— Ну а вот сам ты, сам, прошу прощения, уважаемый? Как все поставить в зоне думаешь? Сам на спортсменов отрицаловку подымешь? А то вот нас подначиваешь, а сам… Вот ты зашел — смотрящим, стало быть, тебя братва поставить хочет с воли. Брать, значит, зону должен под себя. Как только брать вот ее будешь, непонятно. Авторитет как мыслишь удержать? А то пока одни только легенды… — И сломался в лице под прямым взглядом вора.
— Я старик, я один. За пищак подержи — и готов. Хоть сегодня вот ночью придут мне кочан парафинить. — Одно только презрение было в нажавших на Казанца глазах, да и даже презрения не было — только знание мужицкой породы. — Ты что про меня думаешь? Что заехал законник на зону и сделает бесам так страшно, что они навсегда замолчат? Воры сделают, да, чтоб вам легче жилось? Только где они, воры? Да и было бы много их сейчас тут со мной. Все равно не так много, как вас, мужиков. Испокон было так: куда в зоне мужик повернет, того зона и будет. Это надо быть полным дебилом, чтоб думать, что в любую оглоблю мужика в зоне запрячь. Я вот длинную жизнь, парень, прожил, меня старые воры учили: если зону берешь под себя, уважай мужика, никогда не дери с него по беспределу, и тогда мужик сам принесет тебе и отдаст воровское. Вас тут триста голов. Кулаки, — на Валерку кивнул, безошибочно высветив взглядом его из гурьбы. — Вот и ставить на зоне все вам, а не мне. — Попадал раз за разом в то, что может нащупать, почувствовать каждый в себе, во что сам бы Чугуев долбал, если сам бы себя вот хотел сагитировать.

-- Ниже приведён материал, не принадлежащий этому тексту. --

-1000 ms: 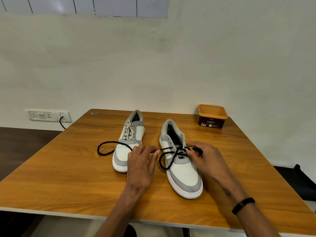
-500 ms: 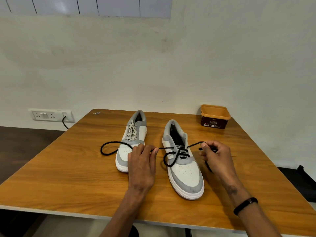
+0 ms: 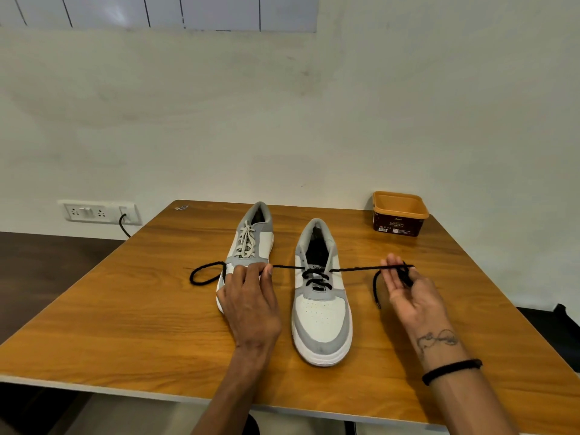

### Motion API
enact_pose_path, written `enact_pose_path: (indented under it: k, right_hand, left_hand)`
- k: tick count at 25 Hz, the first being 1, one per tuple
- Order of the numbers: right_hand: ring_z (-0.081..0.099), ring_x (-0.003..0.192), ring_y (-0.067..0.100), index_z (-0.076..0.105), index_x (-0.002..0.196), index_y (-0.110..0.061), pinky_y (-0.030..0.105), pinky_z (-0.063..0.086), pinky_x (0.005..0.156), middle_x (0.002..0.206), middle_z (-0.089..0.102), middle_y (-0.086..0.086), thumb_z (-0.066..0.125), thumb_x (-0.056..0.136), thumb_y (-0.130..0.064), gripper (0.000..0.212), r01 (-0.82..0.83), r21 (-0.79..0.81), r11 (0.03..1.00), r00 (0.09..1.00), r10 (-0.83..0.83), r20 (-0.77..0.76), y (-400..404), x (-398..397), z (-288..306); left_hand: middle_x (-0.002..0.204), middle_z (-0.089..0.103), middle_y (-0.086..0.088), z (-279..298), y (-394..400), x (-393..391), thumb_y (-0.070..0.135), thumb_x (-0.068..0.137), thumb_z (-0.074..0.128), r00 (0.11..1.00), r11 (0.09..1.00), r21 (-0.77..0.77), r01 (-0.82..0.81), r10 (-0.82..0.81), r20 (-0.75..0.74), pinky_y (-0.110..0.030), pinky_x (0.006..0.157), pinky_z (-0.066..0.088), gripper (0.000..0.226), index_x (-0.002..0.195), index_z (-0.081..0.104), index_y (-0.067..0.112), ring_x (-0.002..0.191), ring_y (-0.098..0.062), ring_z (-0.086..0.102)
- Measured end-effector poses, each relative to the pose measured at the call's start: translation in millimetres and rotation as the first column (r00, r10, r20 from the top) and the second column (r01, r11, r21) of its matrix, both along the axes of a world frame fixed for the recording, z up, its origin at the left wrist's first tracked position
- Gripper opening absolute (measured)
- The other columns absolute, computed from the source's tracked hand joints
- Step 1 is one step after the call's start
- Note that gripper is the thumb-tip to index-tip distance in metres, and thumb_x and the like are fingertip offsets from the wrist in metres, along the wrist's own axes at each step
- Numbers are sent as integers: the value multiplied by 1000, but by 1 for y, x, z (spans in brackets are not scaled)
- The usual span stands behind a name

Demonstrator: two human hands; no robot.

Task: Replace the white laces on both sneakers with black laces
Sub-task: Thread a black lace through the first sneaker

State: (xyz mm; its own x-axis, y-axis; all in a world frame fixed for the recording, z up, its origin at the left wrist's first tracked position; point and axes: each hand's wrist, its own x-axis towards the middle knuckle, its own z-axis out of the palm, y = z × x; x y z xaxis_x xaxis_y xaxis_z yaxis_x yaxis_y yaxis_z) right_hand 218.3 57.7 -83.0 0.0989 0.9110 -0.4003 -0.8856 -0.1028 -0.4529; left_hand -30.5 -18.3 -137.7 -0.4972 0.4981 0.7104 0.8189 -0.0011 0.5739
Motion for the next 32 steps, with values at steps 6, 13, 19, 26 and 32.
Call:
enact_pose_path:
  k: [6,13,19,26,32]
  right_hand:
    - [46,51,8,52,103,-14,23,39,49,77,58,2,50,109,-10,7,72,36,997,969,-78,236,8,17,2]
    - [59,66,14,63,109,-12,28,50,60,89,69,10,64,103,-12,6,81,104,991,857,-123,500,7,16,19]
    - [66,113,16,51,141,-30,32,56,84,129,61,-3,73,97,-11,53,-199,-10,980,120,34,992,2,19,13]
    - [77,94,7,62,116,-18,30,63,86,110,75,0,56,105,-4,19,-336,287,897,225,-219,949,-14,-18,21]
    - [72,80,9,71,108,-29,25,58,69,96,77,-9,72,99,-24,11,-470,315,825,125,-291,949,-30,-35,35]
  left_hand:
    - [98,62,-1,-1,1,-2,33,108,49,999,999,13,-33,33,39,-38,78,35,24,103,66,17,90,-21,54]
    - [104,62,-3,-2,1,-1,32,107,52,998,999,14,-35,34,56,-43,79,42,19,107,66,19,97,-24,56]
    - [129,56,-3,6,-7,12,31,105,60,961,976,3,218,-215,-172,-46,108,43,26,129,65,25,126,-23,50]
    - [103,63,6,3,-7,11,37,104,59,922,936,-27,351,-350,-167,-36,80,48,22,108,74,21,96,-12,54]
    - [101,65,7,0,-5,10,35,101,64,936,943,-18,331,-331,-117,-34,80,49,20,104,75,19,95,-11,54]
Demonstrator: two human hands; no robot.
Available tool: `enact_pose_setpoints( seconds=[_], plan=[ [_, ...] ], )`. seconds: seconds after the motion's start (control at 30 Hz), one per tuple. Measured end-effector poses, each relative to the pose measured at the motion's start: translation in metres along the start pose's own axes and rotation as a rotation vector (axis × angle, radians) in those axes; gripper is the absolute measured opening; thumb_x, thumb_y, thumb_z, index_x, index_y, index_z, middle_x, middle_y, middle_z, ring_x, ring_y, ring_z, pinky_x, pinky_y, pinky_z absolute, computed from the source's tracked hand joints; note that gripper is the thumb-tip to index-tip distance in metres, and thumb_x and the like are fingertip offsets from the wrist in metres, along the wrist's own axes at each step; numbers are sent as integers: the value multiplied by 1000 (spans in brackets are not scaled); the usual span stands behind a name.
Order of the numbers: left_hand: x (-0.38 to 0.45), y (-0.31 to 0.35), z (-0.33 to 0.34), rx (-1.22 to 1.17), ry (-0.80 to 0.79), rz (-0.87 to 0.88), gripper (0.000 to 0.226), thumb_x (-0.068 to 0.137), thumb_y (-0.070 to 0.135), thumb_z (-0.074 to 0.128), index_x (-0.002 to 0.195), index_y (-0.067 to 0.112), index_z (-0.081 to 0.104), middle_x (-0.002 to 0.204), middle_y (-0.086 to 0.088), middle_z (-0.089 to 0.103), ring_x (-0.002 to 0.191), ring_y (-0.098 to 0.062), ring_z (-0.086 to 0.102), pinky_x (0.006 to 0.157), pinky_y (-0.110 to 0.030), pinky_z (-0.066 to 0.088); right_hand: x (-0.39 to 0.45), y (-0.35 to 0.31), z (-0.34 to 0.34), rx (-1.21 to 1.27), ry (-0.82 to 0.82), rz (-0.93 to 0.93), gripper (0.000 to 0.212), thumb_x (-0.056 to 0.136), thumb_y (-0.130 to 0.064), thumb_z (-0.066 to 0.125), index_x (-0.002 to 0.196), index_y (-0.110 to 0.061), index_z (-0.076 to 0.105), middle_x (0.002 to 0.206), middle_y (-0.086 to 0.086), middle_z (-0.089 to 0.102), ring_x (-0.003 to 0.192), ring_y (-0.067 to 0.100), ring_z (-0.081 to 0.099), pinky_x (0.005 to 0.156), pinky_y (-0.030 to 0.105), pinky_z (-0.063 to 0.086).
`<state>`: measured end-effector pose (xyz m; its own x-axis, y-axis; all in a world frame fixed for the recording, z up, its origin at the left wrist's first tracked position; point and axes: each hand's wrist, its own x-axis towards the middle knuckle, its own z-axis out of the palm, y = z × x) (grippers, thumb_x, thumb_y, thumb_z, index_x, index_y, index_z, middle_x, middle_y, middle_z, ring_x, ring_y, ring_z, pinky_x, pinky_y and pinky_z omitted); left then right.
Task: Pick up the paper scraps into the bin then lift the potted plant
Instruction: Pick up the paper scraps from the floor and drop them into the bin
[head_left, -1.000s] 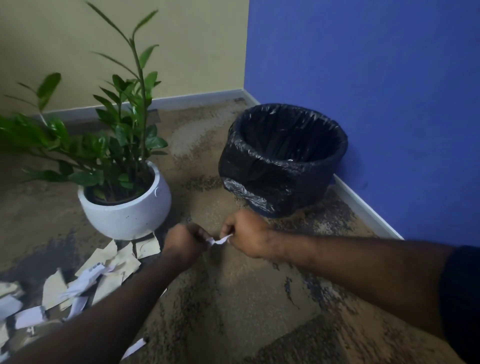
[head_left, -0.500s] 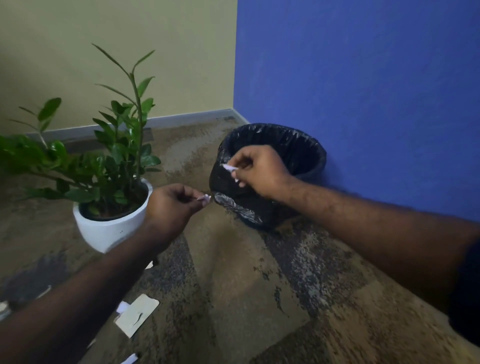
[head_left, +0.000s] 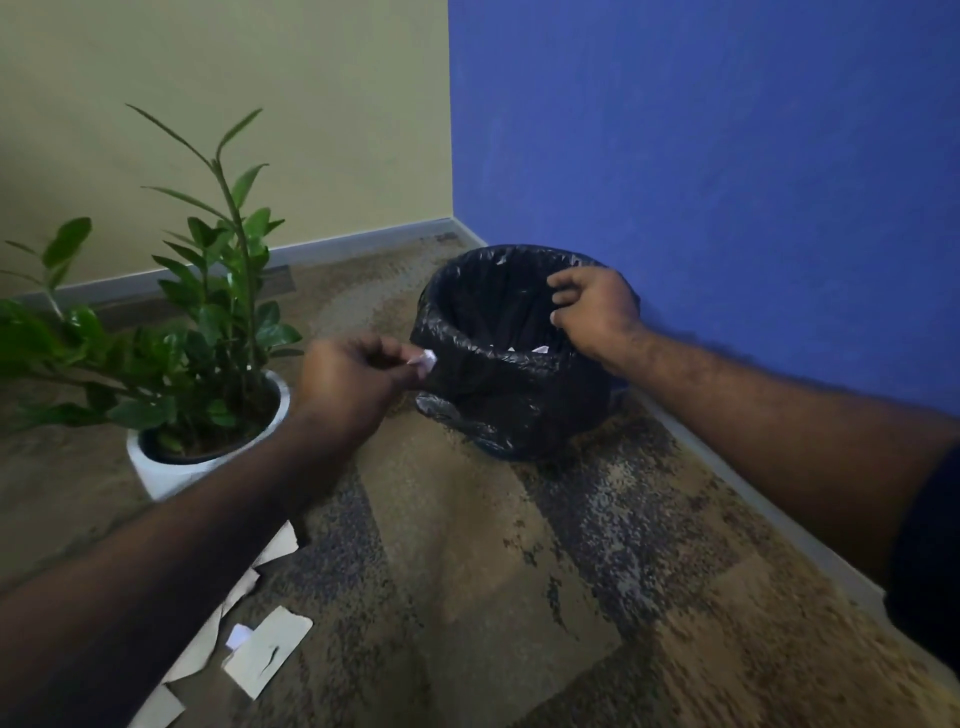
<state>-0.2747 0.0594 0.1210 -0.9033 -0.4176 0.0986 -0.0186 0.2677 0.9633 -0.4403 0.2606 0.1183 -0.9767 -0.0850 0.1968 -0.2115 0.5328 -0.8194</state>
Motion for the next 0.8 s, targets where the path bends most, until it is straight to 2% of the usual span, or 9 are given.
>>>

— И поставим, поставим по-нашему! — Распаленный Алимушкин выплеснул, обеспамятев вовсе, не помня про свои девять месяцев срока, про рождение заново, что так близко уже, что аж жжет неминуемость: как бы в нем вот, Чугуеве, — при таком остающемся сроке — кровь толкалась на волю, к Натахе, к Валерке, все другое, чужое, кроме собственной правды, смывая.
3
Ночь прошла незначительно, пусто, хотя точно не спал по отсекам никто. Слышно было отчетливо, как кипят по всем шконкам котелки работяг, выкипает в них все: страх за шкуру, остаться до седых волос здесь, под бетонной плитой, никогда не сцепиться в одно со своими, с единственной родностью, в одного человека с той, которая ждет, не обнять напоследок иссохшую старую мать, не зачать своих будущих, нерожденных детей… И Чугуев пластался на шконке, осязая всей шкурой эти пары и развариваясь сам в понимании: целиком он в составе, вот в этой кастрюле, крышки не оторвать и наружу не выбраться — разве только улечься на промке ему вот в железную форму, как в гроб, и зальют пусть бетоном, вот тогда уж, наверное, точно не сорвут с неподвижного места потоком, не достанут, не выскребут. И всю ночь ждал скрипучих шагов по продолу — что придут шерстяные за Сваном и вот тут-то оно и начнется.
Но никто не прокрался, половицы не скрипнули — как всегда, в полседьмого включили над зоной время «день», невзирая на черное небо; загремели засовы, и привычный конвейер пополз, выволакивая мужиков из барака в столовку, а затем на развод на работу; так же резво стекались на плац и сбивались в шеренги козлы с мужиками, с той же мертво-цементной убежденностью в собственной силе разрезали мужицкие толпы спортсмены, так же все расступались у них на пути, не отваживаясь вскинуть глаза и нажать, но сам воздух, густея, гудел и дрожал, наполняя башку шевелящейся тягой, словно где бы ни шел ты и где ни вставал бы, всюду были гудящие высоковольтные провода над тобой.
И, отмучившись на пересчете, разводе, он почти ломанулся на свой полигон, чтоб вклещиться в вибратор над формой с бетоном и в него всем составом своим перейти. И вгонял булаву до обеда в бетонную патоку, целиком став железным, заварившись в себе и оглохнув, как он и закладывался, и ничего под ним не проломилось, словно сам создавал он сейчас эту прочность у себя под ногами и нельзя ему было сейчас останавливаться — длить и длить надо было вот эту дорожку из плит до конца всего срока.